When to book flights to Vietnam

Book long-haul flights to Vietnam 2–4 months ahead for the best fares, and short regional hops 3–6 weeks out. The single biggest lever on price isn't the aggregator, it's when you buy and when you fly. Get the timing right and the same seat can cost half as much.

How far ahead to buy

For long-haul flights into Vietnam, the sweet spot is 2–4 months before departure; transpacific routes from North America want the earlier end, closer to 3–5 months. Buy sooner than that and airlines haven't loaded their cheapest fares yet; buy inside a month and prices climb steeply. For short regional hops from Bangkok, Singapore or Kuala Lumpur, and for domestic Vietnamese routes, 3–6 weeks out is usually enough. Low-cost carriers rarely reward booking half a year ahead.

Seasonality

Fares track the tourist calendar, and the swings are large.
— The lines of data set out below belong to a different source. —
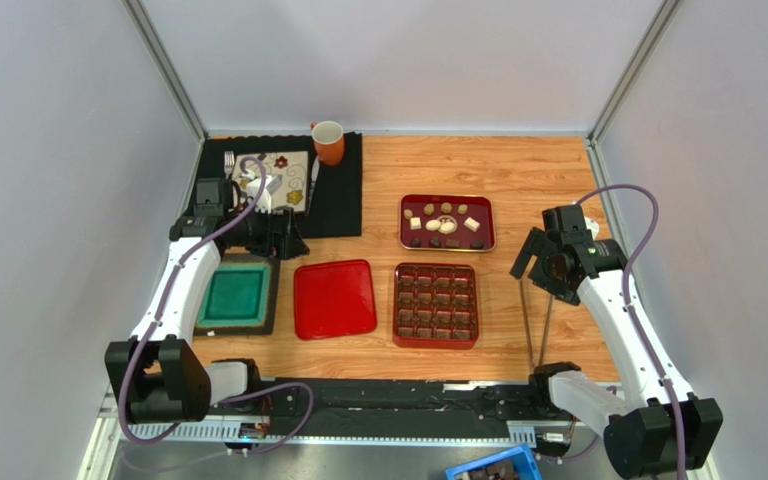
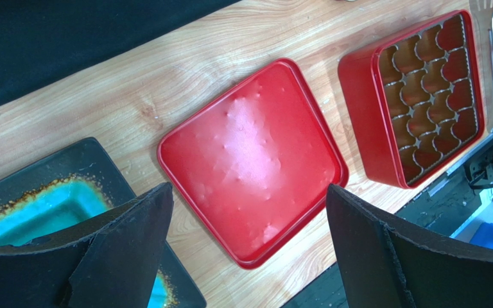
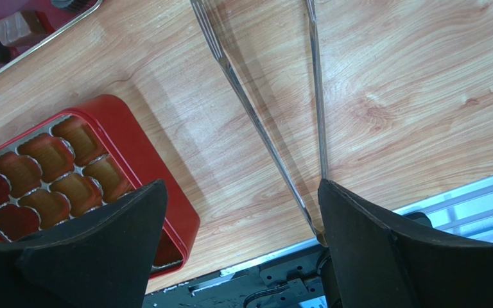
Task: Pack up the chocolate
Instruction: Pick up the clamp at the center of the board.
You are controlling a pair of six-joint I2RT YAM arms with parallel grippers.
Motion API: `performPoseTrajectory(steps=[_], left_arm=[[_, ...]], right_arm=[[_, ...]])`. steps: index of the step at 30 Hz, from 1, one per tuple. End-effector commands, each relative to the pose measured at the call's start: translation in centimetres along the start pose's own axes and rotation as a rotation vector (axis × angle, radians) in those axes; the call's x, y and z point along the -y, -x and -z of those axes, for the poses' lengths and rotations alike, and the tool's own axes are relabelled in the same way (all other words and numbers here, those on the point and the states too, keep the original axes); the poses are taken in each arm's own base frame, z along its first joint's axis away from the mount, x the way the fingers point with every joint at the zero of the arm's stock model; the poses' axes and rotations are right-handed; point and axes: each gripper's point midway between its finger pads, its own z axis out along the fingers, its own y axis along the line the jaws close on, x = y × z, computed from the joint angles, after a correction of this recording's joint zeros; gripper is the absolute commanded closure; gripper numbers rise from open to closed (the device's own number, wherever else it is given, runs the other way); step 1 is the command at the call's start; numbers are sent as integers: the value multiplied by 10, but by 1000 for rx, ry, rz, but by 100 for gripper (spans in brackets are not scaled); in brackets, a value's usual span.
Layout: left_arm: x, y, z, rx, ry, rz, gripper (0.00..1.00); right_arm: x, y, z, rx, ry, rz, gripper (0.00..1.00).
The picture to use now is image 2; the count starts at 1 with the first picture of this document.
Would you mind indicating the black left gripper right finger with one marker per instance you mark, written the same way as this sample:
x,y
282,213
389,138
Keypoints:
x,y
386,261

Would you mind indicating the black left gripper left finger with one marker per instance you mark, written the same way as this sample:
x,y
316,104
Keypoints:
x,y
110,260

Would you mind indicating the red chocolate box with tray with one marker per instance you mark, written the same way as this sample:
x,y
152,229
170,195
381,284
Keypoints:
x,y
414,99

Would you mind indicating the turquoise glazed dark plate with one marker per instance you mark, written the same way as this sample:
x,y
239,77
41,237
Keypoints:
x,y
69,187

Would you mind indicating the red tin lid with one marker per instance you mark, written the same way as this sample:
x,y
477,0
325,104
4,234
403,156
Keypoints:
x,y
254,164

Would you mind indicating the black cloth placemat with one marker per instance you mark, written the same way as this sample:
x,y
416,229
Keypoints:
x,y
42,42

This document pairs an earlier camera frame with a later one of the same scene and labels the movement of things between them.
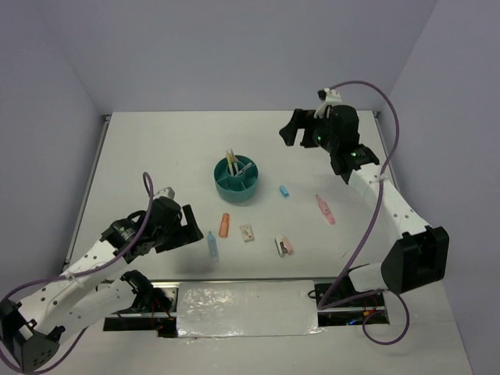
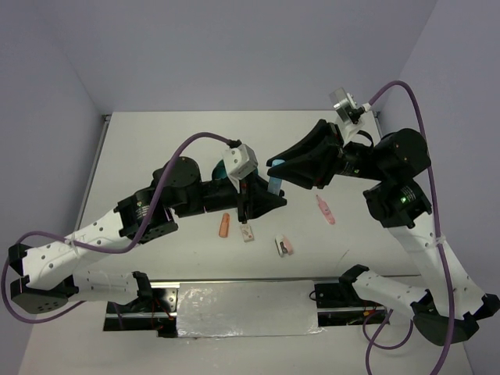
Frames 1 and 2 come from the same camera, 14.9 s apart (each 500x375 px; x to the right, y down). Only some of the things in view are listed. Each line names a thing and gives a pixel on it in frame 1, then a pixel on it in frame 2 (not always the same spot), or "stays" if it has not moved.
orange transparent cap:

The cheapest tickets land in the shoulder seasons — May–June and September–October. Demand dips and airlines discount to fill seats. The trade-off: the south (Nha Trang, Phu Quoc) sees its rainy season, though in practice the showers are short and rarely wreck a trip.

Prices peak in November–January (high season) and especially over the December holidays, when fares can double or triple. The other pricey window is Tết (Vietnamese Lunar New Year), usually late January to February — international fares are high and domestic seats fill with Vietnamese travelling home to family.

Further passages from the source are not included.